【12日付WNYC】警察による民間人への残虐行為に対する抗議運動の中心的存在で、「ブラック・ライブズ・マター(黒人の命も大切だ)」運動の礎を築いた活動家のニコラス・ヘイワードさんが昨年12月31日、心不全で死去していたことが分かった。61歳だった。
ニコラスさんの息子、ジュニアさん=当時13歳=は1994年9月、ブルックリン区ゴワナス運河そばの公共住宅の屋上で友人と一緒におもちゃのライフル銃で「警官ごっこ」をして遊んでいたところを、発砲があったとの通報を受け駆け付けたブライアン・ジョージ巡査=当時23=に射殺された。一緒に遊んでいた友人の証言によると、友人を追いかけて階段を降りてきたジュニアさんと同巡査が遭遇、ジュニアさんは「遊んでいる」と言ったが、腹部を38口径の拳銃で撃たれたという。

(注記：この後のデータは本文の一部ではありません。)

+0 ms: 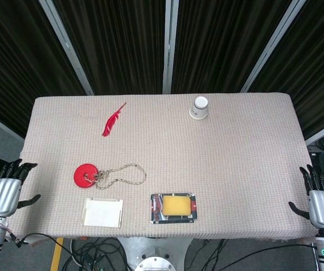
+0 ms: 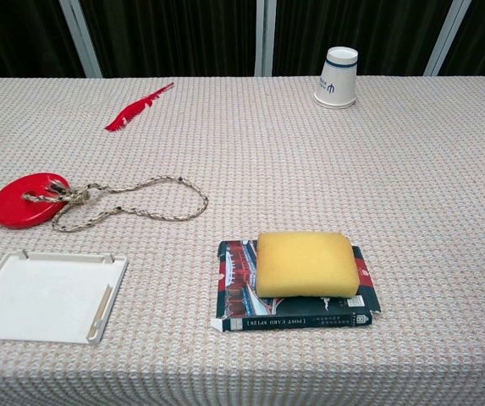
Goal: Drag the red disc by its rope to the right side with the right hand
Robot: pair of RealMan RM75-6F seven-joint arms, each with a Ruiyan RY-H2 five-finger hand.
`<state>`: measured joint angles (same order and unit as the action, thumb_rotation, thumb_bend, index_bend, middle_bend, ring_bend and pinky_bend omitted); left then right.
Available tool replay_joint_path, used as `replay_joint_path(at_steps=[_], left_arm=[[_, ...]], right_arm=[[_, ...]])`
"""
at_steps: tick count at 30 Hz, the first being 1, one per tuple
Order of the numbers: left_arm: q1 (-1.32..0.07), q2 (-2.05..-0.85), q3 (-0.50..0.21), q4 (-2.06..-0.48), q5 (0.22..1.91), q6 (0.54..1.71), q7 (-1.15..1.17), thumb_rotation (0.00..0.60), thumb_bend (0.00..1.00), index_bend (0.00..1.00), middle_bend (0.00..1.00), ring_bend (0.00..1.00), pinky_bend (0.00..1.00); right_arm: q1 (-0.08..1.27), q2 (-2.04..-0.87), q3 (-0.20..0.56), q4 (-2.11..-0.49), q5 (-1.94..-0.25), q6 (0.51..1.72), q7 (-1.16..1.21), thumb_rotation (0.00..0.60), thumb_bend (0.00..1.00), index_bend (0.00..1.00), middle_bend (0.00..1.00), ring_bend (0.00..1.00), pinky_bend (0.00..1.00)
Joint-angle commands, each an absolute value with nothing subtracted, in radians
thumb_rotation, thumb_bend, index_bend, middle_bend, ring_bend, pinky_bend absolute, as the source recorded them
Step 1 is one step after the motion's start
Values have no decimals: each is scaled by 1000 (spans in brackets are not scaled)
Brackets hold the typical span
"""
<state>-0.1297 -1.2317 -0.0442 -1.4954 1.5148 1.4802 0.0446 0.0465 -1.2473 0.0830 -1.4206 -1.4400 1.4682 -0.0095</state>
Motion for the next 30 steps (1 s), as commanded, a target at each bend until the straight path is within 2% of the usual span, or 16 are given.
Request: replay_joint_path(at_steps=[1, 8, 14, 22, 30], left_arm=[[-128, -1230, -43, -1495, 1515, 1481, 43, 600, 1, 204, 218, 105, 145], [-127, -1229, -44, -1489, 1512, 1481, 35, 600, 1, 205, 217, 105, 145], [-129, -1230, -43, -1490, 1515, 1480, 38, 600, 1, 204, 217, 105, 145], [-121, -1236, -41, -1472, 1506, 1483, 27, 600, 0, 204, 218, 105, 145], [-114, -1247, -39, -1449, 1498, 1482, 9, 600, 1, 204, 217, 105, 145]], right_arm=[[49, -1246, 83, -1426, -1442, 1467, -14, 600, 68, 0, 0, 0, 0], [76, -1225, 89, -1463, -1464, 1454, -49, 600, 68, 0, 0, 0, 0], [144, -1188, 102, -1561, -1513, 1402, -96, 600, 68, 0, 0, 0, 0], [325, -1193, 145, -1706, -1550, 1208, -248, 600, 72, 0, 0, 0, 0], [530, -1319, 209, -1766, -1458, 985, -440, 600, 82, 0, 0, 0, 0]])
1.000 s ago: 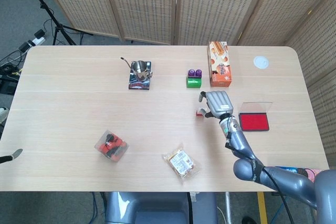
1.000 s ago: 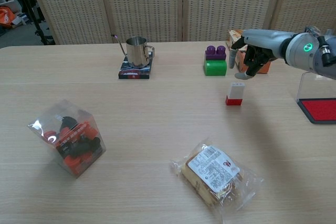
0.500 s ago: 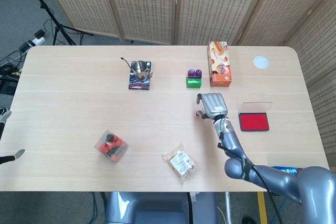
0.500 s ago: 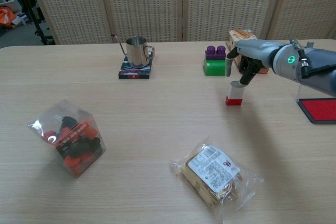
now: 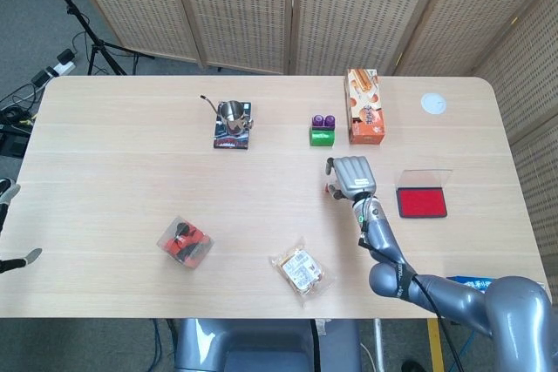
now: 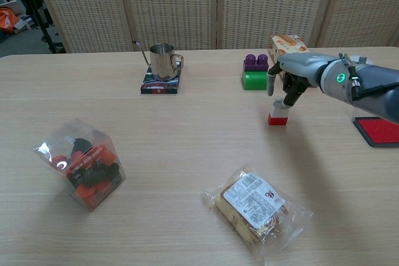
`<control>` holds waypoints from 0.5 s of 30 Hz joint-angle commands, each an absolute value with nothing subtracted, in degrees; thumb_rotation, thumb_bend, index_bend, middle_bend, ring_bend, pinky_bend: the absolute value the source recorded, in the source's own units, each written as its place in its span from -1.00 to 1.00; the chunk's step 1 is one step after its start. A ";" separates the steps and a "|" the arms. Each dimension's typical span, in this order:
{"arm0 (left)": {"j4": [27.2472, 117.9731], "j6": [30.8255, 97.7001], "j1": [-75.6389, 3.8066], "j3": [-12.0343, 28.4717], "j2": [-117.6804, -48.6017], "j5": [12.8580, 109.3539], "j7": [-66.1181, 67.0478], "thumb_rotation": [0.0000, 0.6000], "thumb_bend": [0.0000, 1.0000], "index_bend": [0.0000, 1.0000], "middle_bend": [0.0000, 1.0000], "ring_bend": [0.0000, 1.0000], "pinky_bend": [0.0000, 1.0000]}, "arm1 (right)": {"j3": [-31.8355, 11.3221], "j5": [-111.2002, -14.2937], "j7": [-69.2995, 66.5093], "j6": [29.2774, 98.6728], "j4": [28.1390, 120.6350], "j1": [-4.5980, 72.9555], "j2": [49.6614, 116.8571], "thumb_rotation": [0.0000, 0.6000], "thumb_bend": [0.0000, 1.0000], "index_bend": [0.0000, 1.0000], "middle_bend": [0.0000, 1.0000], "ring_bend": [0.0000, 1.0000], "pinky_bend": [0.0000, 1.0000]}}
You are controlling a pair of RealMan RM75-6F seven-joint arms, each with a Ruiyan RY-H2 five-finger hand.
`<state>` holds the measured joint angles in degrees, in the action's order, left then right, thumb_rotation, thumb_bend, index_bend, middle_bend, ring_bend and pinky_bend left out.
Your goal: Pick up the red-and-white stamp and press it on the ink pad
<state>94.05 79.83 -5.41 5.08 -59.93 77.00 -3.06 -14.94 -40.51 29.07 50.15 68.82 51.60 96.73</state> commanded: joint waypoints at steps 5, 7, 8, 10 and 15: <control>94.07 79.69 -5.48 5.07 -59.85 76.94 -3.17 1.00 -0.76 -1.00 -1.00 -1.00 -1.00 | -14.73 -38.99 29.69 49.29 67.89 51.73 97.18 1.00 -0.22 -0.14 0.84 0.97 1.00; 94.07 79.65 -5.50 5.06 -59.85 76.92 -3.17 1.00 -0.76 -1.00 -1.00 -1.00 -1.00 | -14.67 -38.89 29.76 49.19 67.74 51.77 97.25 1.00 -0.22 -0.13 0.84 0.97 1.00; 94.05 79.60 -5.52 5.07 -59.86 76.88 -3.16 1.00 -0.76 -1.00 -1.00 -1.00 -1.00 | -14.61 -38.83 29.82 49.11 67.64 51.79 97.30 1.00 -0.22 -0.13 0.84 0.97 1.00; 94.05 79.56 -5.54 5.05 -59.85 76.86 -3.16 1.00 -0.76 -1.00 -1.00 -1.00 -1.00 | -14.58 -38.74 29.89 49.06 67.48 51.83 97.38 1.00 -0.22 -0.12 0.84 0.97 1.00; 94.08 79.42 -5.57 4.99 -59.77 76.89 -3.35 1.00 -0.76 -1.00 -1.00 -1.00 -1.00 | -14.61 -38.62 30.00 48.98 67.13 51.96 97.48 1.00 -0.22 -0.06 0.84 0.97 1.00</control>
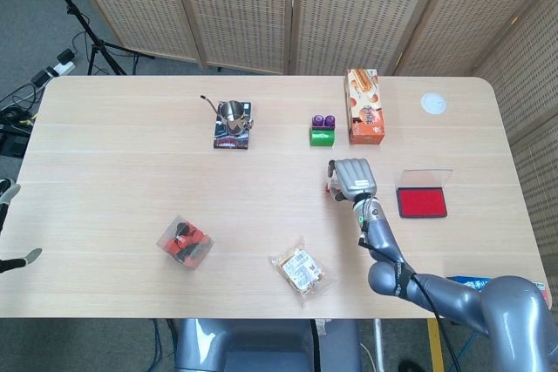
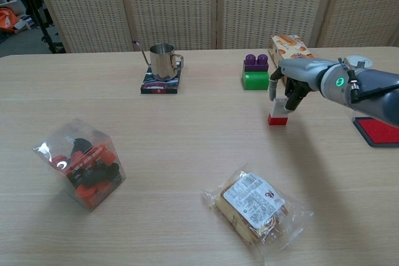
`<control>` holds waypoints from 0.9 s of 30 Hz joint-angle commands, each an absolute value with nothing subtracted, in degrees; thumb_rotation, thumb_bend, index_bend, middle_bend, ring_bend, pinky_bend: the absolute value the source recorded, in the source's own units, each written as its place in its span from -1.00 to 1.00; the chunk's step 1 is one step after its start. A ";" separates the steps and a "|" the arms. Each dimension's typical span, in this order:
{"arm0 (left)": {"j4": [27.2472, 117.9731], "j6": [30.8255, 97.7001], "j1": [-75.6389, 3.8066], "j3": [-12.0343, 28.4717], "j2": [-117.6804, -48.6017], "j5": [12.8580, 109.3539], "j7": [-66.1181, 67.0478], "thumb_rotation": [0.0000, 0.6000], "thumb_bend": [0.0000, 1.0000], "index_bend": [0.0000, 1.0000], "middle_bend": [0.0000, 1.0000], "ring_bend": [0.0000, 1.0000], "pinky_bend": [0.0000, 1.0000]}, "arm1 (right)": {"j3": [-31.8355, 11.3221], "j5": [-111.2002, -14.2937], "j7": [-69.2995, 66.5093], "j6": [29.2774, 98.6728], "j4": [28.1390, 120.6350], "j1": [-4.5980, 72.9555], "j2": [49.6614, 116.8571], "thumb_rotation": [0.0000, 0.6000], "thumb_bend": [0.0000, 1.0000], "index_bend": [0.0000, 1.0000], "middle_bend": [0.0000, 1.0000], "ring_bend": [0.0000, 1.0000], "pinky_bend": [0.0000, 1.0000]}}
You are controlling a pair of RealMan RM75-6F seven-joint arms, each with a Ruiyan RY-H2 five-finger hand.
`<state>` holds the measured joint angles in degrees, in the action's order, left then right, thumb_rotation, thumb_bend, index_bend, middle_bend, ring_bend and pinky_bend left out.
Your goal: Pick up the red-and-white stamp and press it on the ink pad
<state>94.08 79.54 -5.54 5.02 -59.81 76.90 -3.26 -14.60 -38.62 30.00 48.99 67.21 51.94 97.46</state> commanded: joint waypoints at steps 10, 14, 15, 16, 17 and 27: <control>94.13 79.00 -5.72 4.82 -59.60 76.96 -3.49 1.00 -0.76 -1.00 -1.00 -1.00 -1.00 | -14.64 -38.55 30.00 48.91 66.39 52.06 97.71 1.00 -0.21 0.04 0.85 0.97 1.00; 94.19 78.97 -5.74 4.79 -59.56 76.96 -3.50 1.00 -0.75 -1.00 -1.00 -1.00 -1.00 | -14.59 -38.66 30.11 48.84 66.12 52.18 97.88 1.00 -0.11 0.09 0.86 0.97 1.00; 94.19 78.97 -5.74 4.79 -59.54 76.94 -3.50 1.00 -0.75 -1.00 -1.00 -1.00 -1.00 | -14.57 -38.74 30.21 48.93 66.02 52.22 97.93 1.00 -0.09 0.10 0.86 0.97 1.00; 94.20 78.92 -5.75 4.79 -59.54 76.89 -3.52 1.00 -0.75 -1.00 -1.00 -1.00 -1.00 | -14.57 -38.89 30.27 49.07 66.02 52.25 97.93 1.00 -0.07 0.11 0.86 0.98 1.00; 94.21 78.89 -5.77 4.78 -59.52 76.90 -3.52 1.00 -0.75 -1.00 -1.00 -1.00 -1.00 | -14.57 -39.01 30.26 49.16 66.10 52.23 97.86 1.00 -0.07 0.11 0.86 0.98 1.00; 94.27 78.96 -5.76 4.49 -59.47 77.42 -3.68 1.00 -0.76 -1.00 -1.00 -1.00 -1.00 | -14.46 -43.44 29.69 51.96 75.57 50.57 90.76 1.00 -0.06 0.12 0.86 0.98 1.00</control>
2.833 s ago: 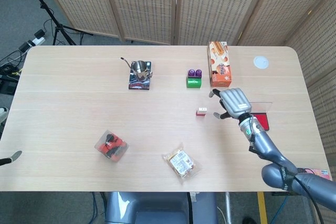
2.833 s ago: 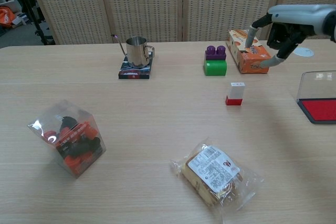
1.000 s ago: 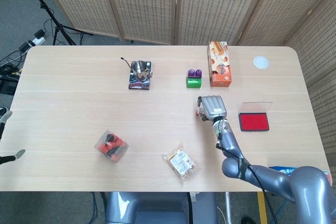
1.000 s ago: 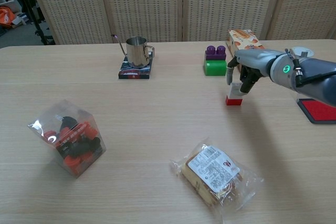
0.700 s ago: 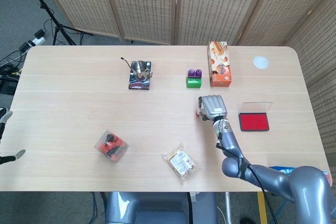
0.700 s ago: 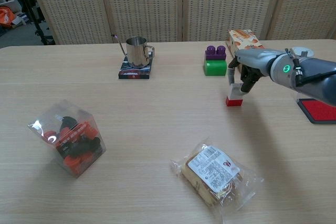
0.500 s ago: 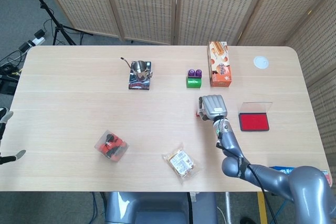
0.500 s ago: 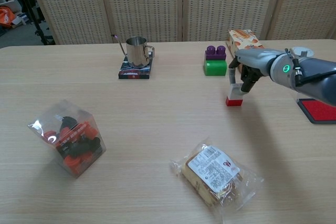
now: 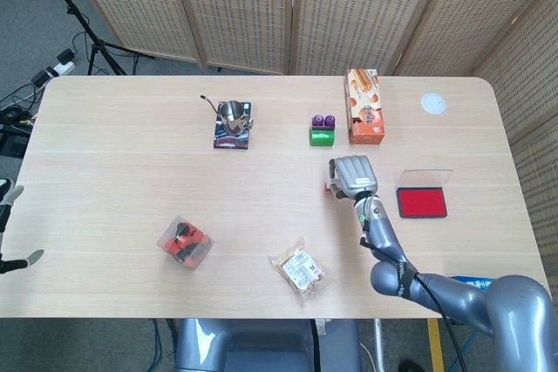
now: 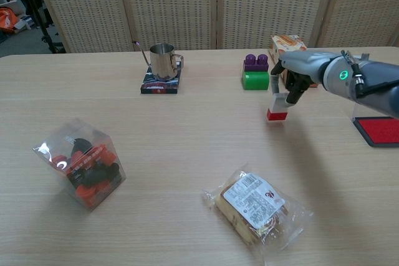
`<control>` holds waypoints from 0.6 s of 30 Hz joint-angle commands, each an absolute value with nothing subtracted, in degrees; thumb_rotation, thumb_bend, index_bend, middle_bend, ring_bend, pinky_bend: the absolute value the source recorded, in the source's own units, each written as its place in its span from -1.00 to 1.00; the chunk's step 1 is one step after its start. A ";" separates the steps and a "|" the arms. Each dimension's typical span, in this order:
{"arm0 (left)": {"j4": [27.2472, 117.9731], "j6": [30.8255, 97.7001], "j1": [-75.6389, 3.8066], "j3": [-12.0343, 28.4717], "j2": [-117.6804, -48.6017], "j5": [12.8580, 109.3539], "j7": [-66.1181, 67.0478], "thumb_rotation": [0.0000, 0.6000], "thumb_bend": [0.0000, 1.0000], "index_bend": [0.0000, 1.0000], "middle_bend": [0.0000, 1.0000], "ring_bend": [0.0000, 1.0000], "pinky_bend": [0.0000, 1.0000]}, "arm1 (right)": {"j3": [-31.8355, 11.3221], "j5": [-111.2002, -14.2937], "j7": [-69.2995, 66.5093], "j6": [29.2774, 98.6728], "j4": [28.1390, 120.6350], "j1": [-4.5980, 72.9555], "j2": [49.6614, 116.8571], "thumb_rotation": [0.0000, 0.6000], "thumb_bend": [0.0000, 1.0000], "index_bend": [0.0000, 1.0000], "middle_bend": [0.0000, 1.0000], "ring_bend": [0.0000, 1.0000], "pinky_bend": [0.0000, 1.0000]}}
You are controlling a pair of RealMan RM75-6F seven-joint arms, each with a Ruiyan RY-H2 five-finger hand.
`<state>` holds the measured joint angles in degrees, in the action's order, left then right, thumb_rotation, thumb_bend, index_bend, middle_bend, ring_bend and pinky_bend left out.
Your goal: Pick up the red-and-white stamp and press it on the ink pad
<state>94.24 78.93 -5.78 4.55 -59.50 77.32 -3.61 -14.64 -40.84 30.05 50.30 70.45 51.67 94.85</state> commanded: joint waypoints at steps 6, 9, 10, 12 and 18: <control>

その後、同巡査は不起訴となり、ヘイワードさんは「警官に殺された被害者の正義を求める活動」を開始。警察に対する抗議運動の中心的存在となった。ヘイワードさんは2015年、「心の痛みは深くなるばかり。生きていれば33歳、どんな息子になっていたことか」と悼んでいた。
同事件は16年に再審が開始されたが、同区地方検察局は、ジョージ巡査を起訴するのは「証拠不十分」との決定を下している。